• YOUR TASK
Please print all the lines below exactly as they are written.

• GIVEN MATERIAL
....
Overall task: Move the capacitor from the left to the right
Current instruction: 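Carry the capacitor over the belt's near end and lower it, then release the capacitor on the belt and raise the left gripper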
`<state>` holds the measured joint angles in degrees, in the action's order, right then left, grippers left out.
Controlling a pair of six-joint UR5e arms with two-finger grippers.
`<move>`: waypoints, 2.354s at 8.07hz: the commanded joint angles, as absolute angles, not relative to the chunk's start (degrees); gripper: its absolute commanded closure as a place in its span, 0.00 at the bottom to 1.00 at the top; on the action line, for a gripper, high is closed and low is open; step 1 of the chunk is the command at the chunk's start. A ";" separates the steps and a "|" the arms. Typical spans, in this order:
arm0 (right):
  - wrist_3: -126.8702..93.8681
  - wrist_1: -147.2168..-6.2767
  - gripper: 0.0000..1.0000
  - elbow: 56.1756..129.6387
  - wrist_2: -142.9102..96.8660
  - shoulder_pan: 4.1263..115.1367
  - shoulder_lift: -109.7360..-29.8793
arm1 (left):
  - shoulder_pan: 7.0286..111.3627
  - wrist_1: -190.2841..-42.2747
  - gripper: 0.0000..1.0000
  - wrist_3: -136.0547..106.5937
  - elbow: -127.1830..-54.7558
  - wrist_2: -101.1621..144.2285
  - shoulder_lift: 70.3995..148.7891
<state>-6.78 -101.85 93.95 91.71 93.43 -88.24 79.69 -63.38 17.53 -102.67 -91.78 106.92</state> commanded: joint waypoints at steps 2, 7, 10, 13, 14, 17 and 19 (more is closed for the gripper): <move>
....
• REPLY TO THE EXERCISE
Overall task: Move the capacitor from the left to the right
Current instruction: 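Carry the capacitor over the belt's near end and lower it, then release the capacitor on the belt and raise the left gripper
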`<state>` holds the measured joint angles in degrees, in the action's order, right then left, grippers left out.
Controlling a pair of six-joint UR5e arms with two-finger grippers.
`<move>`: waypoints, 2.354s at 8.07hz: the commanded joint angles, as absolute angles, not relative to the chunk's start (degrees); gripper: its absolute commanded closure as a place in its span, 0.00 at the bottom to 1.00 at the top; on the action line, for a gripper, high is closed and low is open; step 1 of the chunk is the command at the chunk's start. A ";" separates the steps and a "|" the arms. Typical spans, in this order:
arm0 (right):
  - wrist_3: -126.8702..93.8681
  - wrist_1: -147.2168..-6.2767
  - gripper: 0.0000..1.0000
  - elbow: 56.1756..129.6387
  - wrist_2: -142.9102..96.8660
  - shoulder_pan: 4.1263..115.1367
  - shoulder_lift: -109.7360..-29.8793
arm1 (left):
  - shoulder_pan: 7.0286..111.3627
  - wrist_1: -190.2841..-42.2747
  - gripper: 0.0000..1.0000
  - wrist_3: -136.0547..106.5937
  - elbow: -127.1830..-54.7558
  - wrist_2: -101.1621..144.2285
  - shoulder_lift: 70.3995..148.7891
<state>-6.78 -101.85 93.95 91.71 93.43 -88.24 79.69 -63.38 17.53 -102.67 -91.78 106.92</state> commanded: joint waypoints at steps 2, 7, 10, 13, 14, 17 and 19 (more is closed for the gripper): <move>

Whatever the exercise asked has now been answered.